Write the entries out again exactly as they stand, but without the pictures.

- MATERIAL FOR THIS TASK -
_ _ _ _ _ _ _

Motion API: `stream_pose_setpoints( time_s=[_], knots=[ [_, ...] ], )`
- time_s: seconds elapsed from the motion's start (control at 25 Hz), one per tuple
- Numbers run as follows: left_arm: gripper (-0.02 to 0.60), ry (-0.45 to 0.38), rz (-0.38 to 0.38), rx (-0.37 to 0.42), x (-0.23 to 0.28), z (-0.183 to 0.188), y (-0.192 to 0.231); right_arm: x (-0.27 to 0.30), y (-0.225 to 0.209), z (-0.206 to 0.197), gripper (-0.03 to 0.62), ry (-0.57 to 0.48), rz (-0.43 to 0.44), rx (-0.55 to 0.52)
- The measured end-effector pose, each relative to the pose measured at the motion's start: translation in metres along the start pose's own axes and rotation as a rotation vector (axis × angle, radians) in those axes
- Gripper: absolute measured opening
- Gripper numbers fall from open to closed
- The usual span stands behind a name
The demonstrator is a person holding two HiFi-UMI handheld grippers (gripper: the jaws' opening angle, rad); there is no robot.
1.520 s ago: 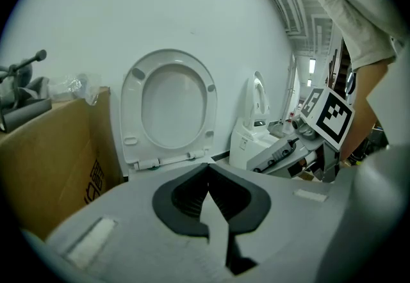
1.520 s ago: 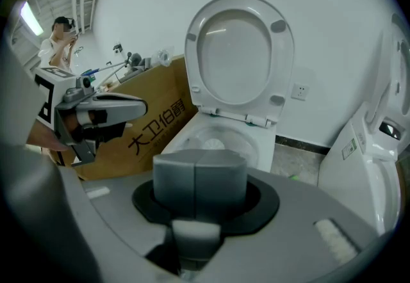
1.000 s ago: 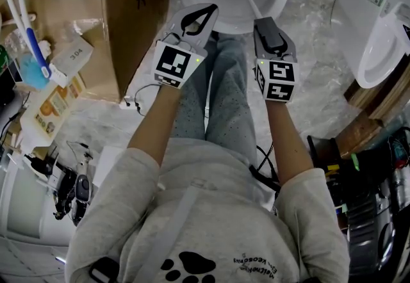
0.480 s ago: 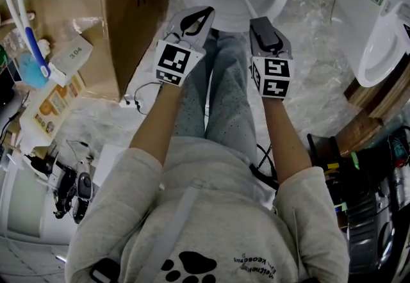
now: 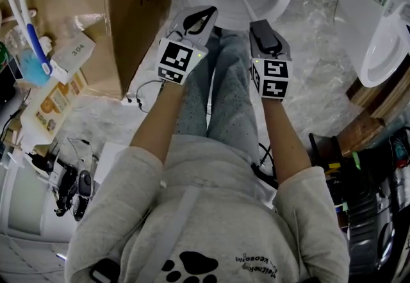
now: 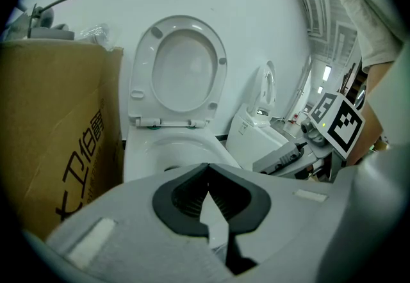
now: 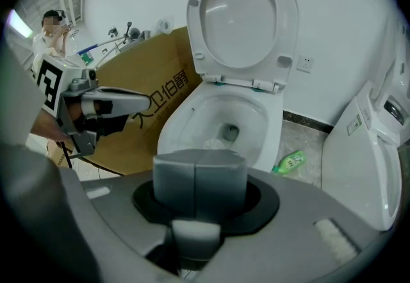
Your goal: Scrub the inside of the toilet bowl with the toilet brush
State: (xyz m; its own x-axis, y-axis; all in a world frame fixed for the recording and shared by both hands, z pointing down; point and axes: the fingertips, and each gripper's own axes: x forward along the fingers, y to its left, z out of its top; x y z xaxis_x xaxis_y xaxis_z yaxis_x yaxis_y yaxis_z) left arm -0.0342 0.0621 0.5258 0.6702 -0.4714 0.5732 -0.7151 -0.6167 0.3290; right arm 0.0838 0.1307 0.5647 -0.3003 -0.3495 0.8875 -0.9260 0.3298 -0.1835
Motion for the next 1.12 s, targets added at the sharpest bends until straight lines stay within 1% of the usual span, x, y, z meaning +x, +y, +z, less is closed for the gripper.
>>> stream_pose_setpoints(
  time_s=[0.2, 0.52, 0.8, 1.12],
  knots=[
    [-0.003, 0.006, -0.007, 0.004, -0.002, -0.002, 0.0, 0.002, 0.007, -0.01, 0.153, 0.032, 0.001, -0.01],
    [-0.003, 0.012, -0.014, 0.002, -0.004, -0.005, 0.0, 0.002, 0.017, -0.015, 0.153, 0.047, 0.01, -0.017],
    [-0.003, 0.035, -0.013, -0.017, -0.005, -0.014, 0.005, 0.007, 0.026, -0.01, 0.153, 0.046, 0.019, -0.035],
    [-0.003, 0.031, -0.005, -0.023, -0.004, -0.009, 0.013, 0.013, 0.037, 0.005, 0.155, 0.058, 0.051, -0.052]
  ],
)
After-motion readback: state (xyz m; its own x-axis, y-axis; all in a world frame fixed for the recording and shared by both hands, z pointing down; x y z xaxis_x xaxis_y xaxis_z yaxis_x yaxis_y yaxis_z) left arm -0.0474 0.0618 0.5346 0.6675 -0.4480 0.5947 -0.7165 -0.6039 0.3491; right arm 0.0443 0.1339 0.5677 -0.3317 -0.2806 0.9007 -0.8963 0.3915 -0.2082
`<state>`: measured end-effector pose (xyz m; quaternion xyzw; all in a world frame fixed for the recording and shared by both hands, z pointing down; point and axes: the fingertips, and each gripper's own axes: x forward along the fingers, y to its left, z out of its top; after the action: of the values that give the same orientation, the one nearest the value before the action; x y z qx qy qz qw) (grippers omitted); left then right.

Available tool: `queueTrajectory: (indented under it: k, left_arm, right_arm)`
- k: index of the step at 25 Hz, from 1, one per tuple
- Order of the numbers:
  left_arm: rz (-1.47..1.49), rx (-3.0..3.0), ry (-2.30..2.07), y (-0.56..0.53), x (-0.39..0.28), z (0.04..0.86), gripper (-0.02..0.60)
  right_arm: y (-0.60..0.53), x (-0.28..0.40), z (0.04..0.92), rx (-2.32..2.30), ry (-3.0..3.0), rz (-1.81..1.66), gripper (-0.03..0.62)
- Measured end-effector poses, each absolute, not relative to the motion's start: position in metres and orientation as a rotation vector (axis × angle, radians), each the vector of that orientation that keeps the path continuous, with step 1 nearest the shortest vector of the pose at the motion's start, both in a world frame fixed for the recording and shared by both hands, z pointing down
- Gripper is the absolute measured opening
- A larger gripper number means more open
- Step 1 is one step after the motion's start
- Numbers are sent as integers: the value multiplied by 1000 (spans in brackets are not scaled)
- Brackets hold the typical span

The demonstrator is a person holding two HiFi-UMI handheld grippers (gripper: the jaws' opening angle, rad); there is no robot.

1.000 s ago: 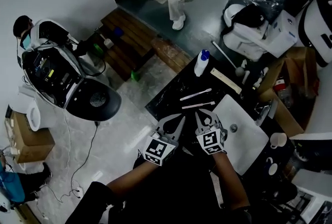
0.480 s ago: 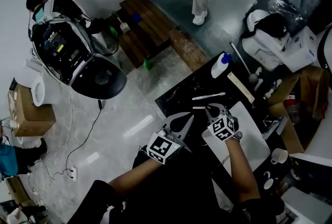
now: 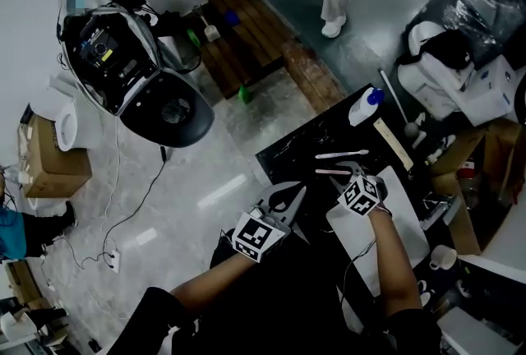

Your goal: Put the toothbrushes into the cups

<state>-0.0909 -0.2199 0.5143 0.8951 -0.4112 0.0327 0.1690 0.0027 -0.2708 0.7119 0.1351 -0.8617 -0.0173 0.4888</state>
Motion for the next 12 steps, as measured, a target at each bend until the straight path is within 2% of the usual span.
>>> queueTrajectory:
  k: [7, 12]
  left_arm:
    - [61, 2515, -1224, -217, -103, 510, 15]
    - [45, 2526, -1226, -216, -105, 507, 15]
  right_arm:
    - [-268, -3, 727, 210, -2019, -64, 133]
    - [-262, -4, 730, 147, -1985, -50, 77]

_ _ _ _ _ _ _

- OUTPUT FOR THIS TASK -
Motion API: `stream_pose_setpoints( time_s=[_], knots=[ [_, ...] ], )`
- time_s: seconds elapsed from the motion's start (control at 25 Hz), one per tuple
- Numbers run as follows: left_arm: gripper (-0.02 to 0.60), ry (-0.45 to 0.38), rz (-0.38 to 0.38), rx (-0.37 to 0.42), x (-0.23 to 0.28), z (-0.183 to 0.188), y (-0.192 to 0.231); right_arm: x (-0.27 to 0.30), y (-0.225 to 0.209), z (-0.206 to 0.197), gripper (-0.03 to 0.62), ry (-0.57 to 0.48), rz (-0.43 to 0.44), rx (-0.55 to 0.52)
- The measured end-effector pose, each relative to the pose measured at the motion's start: translation in metres along the start pose's own axes and rotation as a rotation vector (axis × angle, radians) in those axes
- Gripper: absolute measured opening
- Gripper numbers fall from open to closed
- The usual span stands behind a name
The demonstrator is a person holding two HiFi-UMI handheld grippers (gripper: the jaws' opening angle, rad); there is no robot.
1.520 s ago: 
1.520 s ago: 
1.000 s ago: 
0.480 s ago: 
now: 
now: 
now: 
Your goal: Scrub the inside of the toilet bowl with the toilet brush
State: (xyz m; its own x-axis, y-axis; all in a world frame fixed for the recording and shared by both hands, z pointing down; point and axes: the fingertips, and each gripper's own axes: x forward along the fingers, y to its left, z out of its top; x y z xaxis_x xaxis_y xaxis_z yaxis_x yaxis_y yaxis_z) left arm -0.0342 0.0621 0.5258 0.6702 -0.4714 0.5732 -0.7151 -0.6167 0.3290; right arm 0.0838 0.1307 0.5647 -0.3003 -0.3495 0.8875 -0.9260 0.3298 -0.1835
Motion for the next 1.12 s, targets added at the sharpest bends until straight lines stay within 1% of the usual span, x, y, z meaning +x, +y, +z, less is closed for the gripper.
>>> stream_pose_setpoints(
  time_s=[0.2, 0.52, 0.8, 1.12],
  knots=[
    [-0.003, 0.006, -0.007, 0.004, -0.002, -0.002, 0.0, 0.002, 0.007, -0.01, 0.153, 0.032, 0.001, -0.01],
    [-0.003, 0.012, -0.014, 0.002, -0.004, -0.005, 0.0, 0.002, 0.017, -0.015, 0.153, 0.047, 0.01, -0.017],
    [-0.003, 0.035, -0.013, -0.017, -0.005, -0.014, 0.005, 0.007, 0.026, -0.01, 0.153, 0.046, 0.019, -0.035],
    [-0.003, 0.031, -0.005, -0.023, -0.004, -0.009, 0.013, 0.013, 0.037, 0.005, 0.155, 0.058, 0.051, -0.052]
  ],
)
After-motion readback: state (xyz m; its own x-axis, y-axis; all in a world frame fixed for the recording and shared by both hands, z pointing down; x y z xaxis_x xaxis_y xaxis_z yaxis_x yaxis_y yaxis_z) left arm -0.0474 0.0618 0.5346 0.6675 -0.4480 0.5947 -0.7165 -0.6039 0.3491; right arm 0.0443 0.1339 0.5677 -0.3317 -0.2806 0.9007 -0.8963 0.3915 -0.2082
`<state>`: measured end-effector pose (xyz m; quaternion xyzw; all in a world frame fixed for the recording and shared by both hands, z pointing down; point and axes: the fingertips, and each gripper's own axes: x forward along the fingers, y to its left, z out of its top; after the action: of the values that give the same orientation, the one nearest the value before the action; x y z qx qy qz qw) (grippers omitted); left then right.

Available tool: `queueTrajectory: (indented under it: k, left_arm, right_arm)`
- k: index of the step at 25 Hz, from 1, one per tuple
- Order of the numbers:
  left_arm: rz (-1.47..1.49), rx (-3.0..3.0), ry (-2.30..2.07), y (-0.56..0.53), x (-0.39..0.28), z (0.04..0.86), gripper (-0.02..0.60)
  right_arm: y (-0.60..0.53), x (-0.28..0.40), z (0.04..0.92), rx (-2.32..2.30), ry (-3.0..3.0), rz (-1.81..1.66), gripper (-0.03..0.62)
- Measured end-effector poses, each absolute, not relative to the motion's start: position in metres and orientation as a rotation vector (axis × angle, radians), each the vector of that orientation that keeps the path continuous, with step 1 nearest the shortest vector of the pose at the motion's start, both in a world frame fixed for the recording and shared by both hands, z pointing down
- Gripper is the absolute measured opening
- A larger gripper number means more open
- Step 1 is one step after the motion's start
- Numbers are sent as integers: the value multiplied by 1000 (spans in brackets are not scaled)
- Brackets hold the typical span

The demonstrator is a person holding two HiFi-UMI handheld grippers (gripper: the jaws' opening angle, rad); there is no robot.

1.000 s ago: 
0.480 s ago: 
now: 

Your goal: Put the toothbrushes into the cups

<state>-0.0909 -0.2199 0.5143 0.8951 -0.4112 0.0327 0.1690 0.0027 -0.2708 0.7119 0.1351 -0.8617 -0.0173 0.4888</state>
Motion for the next 12 steps, as measured, a target at each bend until the straight path is within 2% of the usual span.
>>> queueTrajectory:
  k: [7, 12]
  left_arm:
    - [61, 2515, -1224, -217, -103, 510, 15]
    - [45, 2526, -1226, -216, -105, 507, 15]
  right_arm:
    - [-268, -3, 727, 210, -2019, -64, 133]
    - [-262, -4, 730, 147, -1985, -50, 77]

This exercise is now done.